Within the listing that follows, reproduce exactly the lines starting at the line with "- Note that" and ending at the line with "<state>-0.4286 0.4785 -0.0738", inclusive, and only those. Pictures are dropped.

---

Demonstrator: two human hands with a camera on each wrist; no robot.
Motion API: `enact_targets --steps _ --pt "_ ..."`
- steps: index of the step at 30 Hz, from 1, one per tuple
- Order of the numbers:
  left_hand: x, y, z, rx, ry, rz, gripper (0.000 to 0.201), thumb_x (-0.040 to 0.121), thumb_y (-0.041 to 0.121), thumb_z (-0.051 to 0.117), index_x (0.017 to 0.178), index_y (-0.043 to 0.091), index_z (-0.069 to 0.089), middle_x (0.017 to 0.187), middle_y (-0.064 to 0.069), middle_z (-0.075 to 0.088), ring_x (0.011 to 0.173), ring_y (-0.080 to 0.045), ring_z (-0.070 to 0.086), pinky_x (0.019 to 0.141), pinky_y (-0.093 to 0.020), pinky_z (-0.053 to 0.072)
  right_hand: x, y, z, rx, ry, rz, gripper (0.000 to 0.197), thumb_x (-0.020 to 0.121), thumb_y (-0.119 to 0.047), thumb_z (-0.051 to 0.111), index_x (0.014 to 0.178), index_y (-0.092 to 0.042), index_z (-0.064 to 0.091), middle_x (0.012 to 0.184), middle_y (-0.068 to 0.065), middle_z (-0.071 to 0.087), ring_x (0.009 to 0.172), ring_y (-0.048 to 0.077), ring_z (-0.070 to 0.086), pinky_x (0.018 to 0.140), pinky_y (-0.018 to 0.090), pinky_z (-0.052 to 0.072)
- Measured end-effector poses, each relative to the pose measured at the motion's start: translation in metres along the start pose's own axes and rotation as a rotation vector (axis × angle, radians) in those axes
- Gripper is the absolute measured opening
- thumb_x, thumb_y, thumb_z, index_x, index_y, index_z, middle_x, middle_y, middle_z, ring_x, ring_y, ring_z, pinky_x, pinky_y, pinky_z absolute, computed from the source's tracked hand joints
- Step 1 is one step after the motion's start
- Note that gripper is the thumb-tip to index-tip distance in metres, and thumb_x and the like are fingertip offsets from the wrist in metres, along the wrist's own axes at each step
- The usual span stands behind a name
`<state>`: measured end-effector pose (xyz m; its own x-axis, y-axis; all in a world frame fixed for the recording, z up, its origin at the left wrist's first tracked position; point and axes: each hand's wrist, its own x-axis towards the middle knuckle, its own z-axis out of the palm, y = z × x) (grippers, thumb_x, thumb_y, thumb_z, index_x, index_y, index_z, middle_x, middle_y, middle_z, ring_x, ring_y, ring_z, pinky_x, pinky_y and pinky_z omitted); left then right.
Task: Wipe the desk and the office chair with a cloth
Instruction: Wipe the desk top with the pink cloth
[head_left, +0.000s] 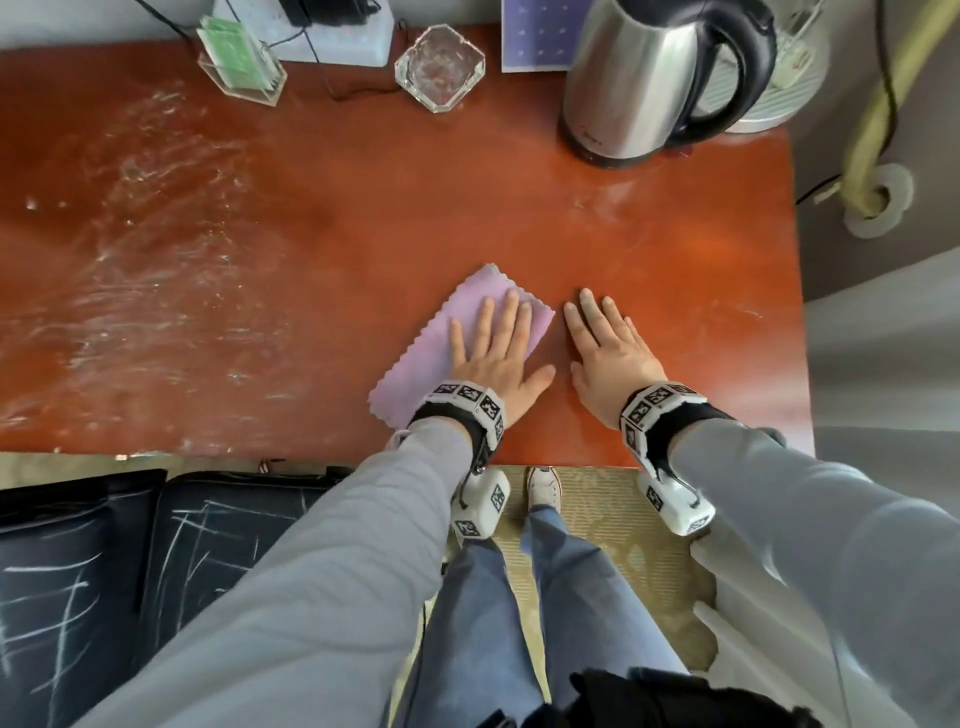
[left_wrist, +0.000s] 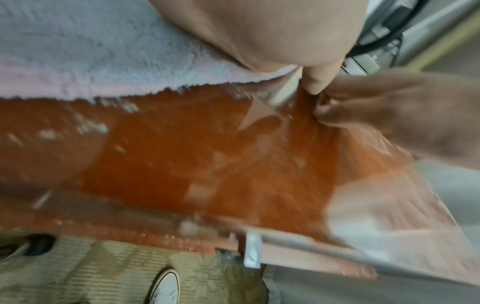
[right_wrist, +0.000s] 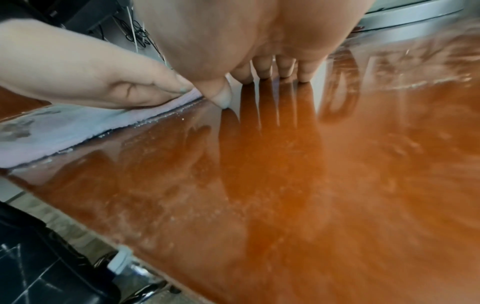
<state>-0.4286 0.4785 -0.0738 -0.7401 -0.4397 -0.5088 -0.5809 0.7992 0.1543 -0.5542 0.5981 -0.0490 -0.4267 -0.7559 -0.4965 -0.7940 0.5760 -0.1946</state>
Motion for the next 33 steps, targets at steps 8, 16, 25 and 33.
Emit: enact_targets --steps 8,16,25,33 --pt "-0.022 -0.064 -0.037 -0.38 0.124 0.187 0.076 0.101 0.024 0.042 0.162 0.022 -0.003 0.167 0.007 -0.011 0.155 -0.012 -0.007 0.125 -0.039 -0.005 -0.011 -0.022 -0.006 -0.032 0.076 0.027 0.083 0.087 -0.004 0.04 0.158 -0.012 -0.002 0.165 0.003 -0.012 0.152 0.027 -0.009 0.124 0.042 0.001" --pt "-0.091 -0.143 0.012 -0.415 0.357 -0.095 0.066 0.096 0.009 0.043 0.159 0.009 0.021 0.169 -0.006 0.005 0.156 -0.019 -0.001 0.127 -0.042 0.001 0.017 -0.159 0.005 -0.07 -0.004 -0.342 0.059 0.105 -0.03 0.035 0.157 -0.036 0.009 0.164 0.008 -0.019 0.15 0.037 -0.013 0.123 0.053 0.002" --pt "-0.145 -0.151 0.08 -0.029 0.189 -0.05 0.081 0.099 0.055 0.018 0.159 0.01 -0.012 0.165 -0.007 -0.025 0.154 -0.022 -0.018 0.125 -0.05 -0.003 -0.007 -0.095 0.047 -0.17 0.002 -0.065 0.061 0.1 -0.054 0.018 0.147 -0.053 -0.021 0.161 0.002 -0.028 0.147 0.042 -0.019 0.12 0.059 0.001" --pt "-0.144 -0.148 0.068 0.061 0.052 -0.091 0.111 0.091 0.064 0.046 0.154 0.007 -0.025 0.159 -0.009 -0.037 0.15 -0.025 -0.028 0.124 -0.051 -0.008 -0.039 -0.161 0.081 -0.089 0.023 -0.05 0.063 0.102 -0.051 0.021 0.152 -0.045 -0.017 0.16 0.01 -0.03 0.145 0.047 -0.021 0.118 0.063 -0.005"
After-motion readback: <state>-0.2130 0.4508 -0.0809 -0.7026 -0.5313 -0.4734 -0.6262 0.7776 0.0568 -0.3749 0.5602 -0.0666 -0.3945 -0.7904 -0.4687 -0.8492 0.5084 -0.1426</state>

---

RESULT OF THIS EXERCISE -
- Note that gripper is the thumb-tip to index-tip distance in metres, and thumb_x and the like are fingertip offsets from the wrist in metres, along the wrist's own axes at each step
- The usual span stands behind a name
`<state>`: measured end-effector pose (xyz m; its own x-axis, y-axis; all in a world frame fixed for the recording, z up, its origin at the left wrist's first tracked position; point and axes: each hand's wrist, its own x-axis towards the middle knuckle, its own z-axis out of the palm, y = z × x) (grippers, thumb_x, thumb_y, thumb_z, index_x, index_y, index_z, middle_x, middle_y, middle_z, ring_x, ring_y, ring_z, pinky_x, pinky_y and pinky_z omitted); left then right.
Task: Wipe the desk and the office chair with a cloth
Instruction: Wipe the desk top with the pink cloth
[head_left, +0.000s] 
[left_wrist, +0.000s] 
[right_wrist, +0.000s] 
<state>-0.4286 0.4785 -0.0738 -0.7401 -0.4397 -0.5088 -0.5809 0.7992 0.1543 -0.5542 0.5981 -0.0490 -0.4267 -0.7559 -0.4965 -0.7940 0.5760 -0.1946</state>

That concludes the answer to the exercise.